According to others, evidence-based medicine is where the health care provider applies statistically significant and relevant evidence acquired through quality and valid clinical trials utilizing the scientific method. The health care providers assess the risks and benefits of how they choose to treat or not to treat their patients. This paradigm of a practicing health care provider is to better predict the outcomes of their treatment of their patients. Such providers recognize the need for quality in medicine and place tremendous value on their patients’ lives. This paradigm of restoring the health of others protects public health.
There are three areas of evidence-based medicine:
1. Treat patients according to what is reasonable and necessary based on the evidence that exists regarding the treatment options health care providers select.
2. Health care providers review this evidence in order to judge and assess the best treatment for their patients.
3. Recognize that evidence-based medicine is in fact a movement that emphasizes the usefulness of this method to practice medicine.
Two types of evidence-based medicine:
1. Evidence-based guidelines- Policies and regulations are produced to ensure optimal health care.
2. Evidence-based individual decision making- This is how restoring the health of others is practiced by the health care provider.

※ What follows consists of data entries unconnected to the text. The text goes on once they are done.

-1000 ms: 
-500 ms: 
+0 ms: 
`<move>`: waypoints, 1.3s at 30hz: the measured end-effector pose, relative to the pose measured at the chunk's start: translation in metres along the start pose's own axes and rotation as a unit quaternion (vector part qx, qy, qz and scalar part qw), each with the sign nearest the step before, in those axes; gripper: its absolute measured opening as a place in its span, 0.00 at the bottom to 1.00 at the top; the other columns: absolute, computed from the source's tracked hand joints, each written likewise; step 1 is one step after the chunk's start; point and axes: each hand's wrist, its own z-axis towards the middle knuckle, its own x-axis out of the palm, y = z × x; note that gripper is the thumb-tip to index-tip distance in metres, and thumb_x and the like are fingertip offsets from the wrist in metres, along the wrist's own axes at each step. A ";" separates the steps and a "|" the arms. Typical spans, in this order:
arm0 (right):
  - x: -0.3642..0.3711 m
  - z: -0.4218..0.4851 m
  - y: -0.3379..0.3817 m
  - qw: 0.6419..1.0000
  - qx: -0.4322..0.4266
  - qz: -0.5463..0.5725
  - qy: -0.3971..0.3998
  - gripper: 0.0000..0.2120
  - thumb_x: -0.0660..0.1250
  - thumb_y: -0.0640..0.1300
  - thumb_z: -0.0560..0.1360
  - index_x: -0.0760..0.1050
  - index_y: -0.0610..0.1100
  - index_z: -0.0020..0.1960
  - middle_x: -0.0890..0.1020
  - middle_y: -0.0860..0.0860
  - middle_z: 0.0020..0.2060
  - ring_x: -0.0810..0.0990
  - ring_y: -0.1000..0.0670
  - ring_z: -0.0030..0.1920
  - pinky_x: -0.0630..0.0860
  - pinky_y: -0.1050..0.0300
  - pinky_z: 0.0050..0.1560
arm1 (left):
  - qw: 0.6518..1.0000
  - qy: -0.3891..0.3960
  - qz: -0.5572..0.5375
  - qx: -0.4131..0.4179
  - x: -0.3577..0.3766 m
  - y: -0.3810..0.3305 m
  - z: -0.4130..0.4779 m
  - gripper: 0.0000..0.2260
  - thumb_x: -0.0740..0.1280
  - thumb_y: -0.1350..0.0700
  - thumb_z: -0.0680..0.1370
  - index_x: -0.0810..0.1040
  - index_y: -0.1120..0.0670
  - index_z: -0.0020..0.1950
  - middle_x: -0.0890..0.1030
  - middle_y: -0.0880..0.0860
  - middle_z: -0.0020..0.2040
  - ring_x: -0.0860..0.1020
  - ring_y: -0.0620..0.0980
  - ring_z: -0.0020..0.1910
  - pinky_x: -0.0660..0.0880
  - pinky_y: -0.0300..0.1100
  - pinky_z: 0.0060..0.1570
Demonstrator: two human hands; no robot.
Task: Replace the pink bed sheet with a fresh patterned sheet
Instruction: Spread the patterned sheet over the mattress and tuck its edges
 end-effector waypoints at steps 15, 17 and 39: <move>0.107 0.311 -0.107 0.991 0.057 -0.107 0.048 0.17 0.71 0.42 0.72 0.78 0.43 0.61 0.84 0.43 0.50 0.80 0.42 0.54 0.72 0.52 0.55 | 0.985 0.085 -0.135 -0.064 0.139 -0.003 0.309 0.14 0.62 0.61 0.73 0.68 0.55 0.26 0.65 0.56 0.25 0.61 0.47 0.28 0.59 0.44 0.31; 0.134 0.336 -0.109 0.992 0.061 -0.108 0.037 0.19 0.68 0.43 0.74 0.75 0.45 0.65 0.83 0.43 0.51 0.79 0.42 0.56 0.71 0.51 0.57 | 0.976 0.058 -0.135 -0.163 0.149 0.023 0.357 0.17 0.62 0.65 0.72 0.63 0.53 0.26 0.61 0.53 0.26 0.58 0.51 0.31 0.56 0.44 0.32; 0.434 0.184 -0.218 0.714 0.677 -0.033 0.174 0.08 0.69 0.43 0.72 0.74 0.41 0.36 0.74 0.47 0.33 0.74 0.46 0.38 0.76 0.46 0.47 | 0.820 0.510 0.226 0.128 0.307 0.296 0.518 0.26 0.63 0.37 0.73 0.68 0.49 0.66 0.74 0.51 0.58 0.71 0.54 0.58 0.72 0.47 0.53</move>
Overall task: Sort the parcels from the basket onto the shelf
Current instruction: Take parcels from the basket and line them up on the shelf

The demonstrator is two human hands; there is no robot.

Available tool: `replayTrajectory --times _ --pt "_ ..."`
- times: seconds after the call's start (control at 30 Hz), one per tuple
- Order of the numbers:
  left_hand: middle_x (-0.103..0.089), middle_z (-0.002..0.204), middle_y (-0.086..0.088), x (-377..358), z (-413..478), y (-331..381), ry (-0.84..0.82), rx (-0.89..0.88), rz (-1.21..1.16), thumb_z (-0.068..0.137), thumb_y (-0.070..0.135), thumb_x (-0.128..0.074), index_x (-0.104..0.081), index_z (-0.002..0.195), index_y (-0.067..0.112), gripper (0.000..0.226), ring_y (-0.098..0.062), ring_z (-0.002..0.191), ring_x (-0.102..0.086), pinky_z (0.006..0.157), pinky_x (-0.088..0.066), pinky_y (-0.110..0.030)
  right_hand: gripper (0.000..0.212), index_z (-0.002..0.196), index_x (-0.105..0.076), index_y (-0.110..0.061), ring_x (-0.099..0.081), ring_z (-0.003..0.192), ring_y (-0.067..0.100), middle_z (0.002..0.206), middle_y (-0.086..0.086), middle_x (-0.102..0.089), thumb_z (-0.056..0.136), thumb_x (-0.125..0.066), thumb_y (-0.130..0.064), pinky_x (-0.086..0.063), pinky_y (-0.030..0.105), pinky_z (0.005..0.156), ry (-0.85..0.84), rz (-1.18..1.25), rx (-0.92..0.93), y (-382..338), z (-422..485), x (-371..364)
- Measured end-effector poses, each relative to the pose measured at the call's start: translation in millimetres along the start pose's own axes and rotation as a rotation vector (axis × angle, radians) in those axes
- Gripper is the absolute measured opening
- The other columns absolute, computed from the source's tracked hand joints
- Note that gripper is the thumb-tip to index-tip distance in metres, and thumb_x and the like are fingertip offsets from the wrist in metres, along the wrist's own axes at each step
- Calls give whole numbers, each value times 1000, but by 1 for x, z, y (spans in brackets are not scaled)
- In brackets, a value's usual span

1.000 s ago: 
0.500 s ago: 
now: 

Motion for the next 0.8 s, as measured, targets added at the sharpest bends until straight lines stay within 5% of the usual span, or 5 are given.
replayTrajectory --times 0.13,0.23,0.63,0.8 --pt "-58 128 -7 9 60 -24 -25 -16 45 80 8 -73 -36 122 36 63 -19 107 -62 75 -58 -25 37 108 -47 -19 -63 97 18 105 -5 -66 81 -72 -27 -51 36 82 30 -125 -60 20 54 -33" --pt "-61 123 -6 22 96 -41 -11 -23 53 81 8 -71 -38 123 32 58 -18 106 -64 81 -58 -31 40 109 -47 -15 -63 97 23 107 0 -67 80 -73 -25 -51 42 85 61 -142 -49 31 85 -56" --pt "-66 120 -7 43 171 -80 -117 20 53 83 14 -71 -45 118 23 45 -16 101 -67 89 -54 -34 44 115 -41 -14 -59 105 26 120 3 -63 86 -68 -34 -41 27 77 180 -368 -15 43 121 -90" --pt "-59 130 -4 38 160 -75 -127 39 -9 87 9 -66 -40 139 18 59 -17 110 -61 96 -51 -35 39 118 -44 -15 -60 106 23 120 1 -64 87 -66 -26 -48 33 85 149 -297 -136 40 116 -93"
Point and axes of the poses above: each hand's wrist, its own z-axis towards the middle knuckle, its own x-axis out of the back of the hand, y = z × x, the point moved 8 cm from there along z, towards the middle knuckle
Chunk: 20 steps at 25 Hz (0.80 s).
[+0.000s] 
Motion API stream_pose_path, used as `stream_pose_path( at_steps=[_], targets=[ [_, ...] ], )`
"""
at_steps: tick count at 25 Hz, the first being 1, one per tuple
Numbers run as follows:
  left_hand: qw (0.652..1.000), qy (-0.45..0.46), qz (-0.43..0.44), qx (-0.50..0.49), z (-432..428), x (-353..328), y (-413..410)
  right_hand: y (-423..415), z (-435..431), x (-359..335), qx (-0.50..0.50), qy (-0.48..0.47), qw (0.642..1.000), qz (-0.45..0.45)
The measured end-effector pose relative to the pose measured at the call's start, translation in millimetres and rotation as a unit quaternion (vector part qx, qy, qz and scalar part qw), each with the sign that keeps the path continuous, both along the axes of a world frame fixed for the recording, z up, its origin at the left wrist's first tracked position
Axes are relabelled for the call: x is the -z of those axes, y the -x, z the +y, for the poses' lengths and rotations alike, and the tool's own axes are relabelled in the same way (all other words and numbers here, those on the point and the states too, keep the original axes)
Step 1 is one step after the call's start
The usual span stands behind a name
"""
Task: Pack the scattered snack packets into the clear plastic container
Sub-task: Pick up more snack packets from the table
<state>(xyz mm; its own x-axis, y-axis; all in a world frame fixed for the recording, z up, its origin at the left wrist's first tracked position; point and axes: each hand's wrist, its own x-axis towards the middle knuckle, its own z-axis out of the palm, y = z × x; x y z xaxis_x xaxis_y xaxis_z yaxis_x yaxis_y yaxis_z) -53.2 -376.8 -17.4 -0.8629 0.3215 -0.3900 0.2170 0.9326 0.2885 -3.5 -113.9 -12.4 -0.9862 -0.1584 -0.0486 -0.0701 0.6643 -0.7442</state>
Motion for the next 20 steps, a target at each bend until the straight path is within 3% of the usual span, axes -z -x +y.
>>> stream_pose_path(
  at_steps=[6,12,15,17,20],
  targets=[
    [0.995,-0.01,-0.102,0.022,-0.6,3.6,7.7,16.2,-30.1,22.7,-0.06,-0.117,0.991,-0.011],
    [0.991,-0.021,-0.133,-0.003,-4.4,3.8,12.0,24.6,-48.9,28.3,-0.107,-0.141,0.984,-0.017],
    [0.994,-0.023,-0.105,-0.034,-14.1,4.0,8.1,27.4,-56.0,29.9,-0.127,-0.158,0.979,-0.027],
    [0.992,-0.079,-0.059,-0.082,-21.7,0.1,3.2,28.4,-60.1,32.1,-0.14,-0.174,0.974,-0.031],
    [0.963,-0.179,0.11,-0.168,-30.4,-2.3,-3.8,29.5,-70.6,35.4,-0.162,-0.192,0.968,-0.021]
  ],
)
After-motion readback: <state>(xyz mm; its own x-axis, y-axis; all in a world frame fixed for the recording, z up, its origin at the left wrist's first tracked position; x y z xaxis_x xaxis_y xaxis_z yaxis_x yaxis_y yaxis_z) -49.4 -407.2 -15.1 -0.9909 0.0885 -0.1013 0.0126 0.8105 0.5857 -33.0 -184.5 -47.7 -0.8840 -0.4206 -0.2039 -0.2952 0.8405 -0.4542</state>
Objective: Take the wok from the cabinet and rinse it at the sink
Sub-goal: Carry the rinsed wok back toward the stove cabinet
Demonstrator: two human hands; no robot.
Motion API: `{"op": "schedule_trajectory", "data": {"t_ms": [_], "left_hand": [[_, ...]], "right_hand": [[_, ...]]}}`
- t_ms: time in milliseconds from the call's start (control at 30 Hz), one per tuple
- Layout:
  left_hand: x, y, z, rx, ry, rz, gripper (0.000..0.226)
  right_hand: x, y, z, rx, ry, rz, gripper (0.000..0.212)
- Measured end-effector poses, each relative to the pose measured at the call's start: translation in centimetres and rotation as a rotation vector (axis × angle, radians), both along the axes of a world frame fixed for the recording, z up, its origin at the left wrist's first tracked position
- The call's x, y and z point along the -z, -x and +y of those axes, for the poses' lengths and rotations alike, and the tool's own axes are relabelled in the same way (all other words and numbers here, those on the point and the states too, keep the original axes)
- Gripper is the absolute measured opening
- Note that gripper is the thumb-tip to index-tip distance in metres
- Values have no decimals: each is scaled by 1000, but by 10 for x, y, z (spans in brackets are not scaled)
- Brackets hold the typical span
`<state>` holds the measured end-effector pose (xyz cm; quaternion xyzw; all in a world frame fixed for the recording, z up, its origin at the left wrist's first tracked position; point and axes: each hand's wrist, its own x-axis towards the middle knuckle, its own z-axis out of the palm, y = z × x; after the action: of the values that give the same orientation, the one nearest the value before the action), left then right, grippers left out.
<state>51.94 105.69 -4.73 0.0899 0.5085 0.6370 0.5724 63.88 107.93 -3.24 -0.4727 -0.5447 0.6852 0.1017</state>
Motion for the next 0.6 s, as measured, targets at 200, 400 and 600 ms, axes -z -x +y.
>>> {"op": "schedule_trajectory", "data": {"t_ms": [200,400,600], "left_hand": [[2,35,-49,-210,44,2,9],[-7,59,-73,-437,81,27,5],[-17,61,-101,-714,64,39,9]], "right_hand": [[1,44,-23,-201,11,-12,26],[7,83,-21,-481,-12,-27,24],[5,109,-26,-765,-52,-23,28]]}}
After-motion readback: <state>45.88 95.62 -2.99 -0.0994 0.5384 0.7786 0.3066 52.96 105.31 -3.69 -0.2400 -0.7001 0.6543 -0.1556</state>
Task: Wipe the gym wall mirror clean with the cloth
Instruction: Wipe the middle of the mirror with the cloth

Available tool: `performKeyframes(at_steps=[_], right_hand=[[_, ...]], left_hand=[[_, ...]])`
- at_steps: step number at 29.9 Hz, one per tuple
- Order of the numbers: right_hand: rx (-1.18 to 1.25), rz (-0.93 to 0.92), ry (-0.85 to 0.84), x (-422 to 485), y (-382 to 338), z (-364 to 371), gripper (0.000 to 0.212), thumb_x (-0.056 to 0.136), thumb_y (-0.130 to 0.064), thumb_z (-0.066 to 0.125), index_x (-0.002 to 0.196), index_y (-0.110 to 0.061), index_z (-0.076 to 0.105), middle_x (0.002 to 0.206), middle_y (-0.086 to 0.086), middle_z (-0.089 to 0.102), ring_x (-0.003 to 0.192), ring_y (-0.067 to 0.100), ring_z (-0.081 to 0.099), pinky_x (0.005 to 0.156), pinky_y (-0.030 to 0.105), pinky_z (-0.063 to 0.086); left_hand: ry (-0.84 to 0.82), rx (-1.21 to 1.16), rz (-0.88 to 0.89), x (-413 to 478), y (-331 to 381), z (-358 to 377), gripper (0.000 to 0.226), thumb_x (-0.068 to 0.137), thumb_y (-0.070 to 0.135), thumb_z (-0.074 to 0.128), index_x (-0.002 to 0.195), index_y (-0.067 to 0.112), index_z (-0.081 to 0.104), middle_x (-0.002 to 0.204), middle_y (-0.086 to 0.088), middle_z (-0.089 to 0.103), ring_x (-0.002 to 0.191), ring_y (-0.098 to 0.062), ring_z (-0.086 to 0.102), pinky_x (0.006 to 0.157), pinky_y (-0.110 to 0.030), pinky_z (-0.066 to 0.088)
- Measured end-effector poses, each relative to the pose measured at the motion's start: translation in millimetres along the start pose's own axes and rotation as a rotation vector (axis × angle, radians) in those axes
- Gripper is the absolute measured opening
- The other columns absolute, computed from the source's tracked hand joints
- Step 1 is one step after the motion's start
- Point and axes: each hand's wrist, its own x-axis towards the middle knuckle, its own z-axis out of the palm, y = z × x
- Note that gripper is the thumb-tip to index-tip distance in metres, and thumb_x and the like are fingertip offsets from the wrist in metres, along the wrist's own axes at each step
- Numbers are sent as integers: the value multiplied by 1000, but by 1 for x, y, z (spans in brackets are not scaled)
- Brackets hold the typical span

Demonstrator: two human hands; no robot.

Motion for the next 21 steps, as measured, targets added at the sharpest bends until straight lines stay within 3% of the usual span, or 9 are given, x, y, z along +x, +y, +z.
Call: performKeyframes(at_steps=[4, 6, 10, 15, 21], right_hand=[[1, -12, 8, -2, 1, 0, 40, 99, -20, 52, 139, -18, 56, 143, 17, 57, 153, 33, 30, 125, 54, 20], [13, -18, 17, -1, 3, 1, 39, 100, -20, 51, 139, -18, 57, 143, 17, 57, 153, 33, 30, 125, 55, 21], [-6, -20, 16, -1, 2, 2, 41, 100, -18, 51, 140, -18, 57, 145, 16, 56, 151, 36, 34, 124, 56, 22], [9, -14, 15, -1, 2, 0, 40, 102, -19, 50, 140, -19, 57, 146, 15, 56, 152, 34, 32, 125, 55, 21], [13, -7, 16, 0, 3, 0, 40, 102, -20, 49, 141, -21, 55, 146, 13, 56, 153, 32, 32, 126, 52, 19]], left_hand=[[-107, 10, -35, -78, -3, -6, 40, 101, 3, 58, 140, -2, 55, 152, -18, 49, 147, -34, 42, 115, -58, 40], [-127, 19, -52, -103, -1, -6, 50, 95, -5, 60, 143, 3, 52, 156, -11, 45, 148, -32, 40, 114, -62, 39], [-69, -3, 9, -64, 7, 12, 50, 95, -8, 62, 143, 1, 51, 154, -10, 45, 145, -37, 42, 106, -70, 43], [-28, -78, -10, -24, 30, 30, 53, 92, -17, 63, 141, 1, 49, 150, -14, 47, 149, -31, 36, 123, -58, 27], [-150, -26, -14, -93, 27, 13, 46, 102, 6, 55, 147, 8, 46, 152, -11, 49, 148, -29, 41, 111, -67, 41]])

This is the preferred way to practice medicine instead of medical guidelines, which are created from a combination of clinical studies in which conclusions are drawn to reflect national standards of care for a particular disease state. Guidelines were implemented during the 1980s. At times, these guidelines are privately sponsored, which makes them unreliable due to bias and without independent systematic review or quality considerations by others. Unlike evidence-based medicine, guidelines can have major flaws and inaccuracies due to toxic factors used to create such guidelines. In fact, most doctors do not follow medical guidelines, yet are rewarded by programs such as Medicare if they do follow medical guidelines that are established.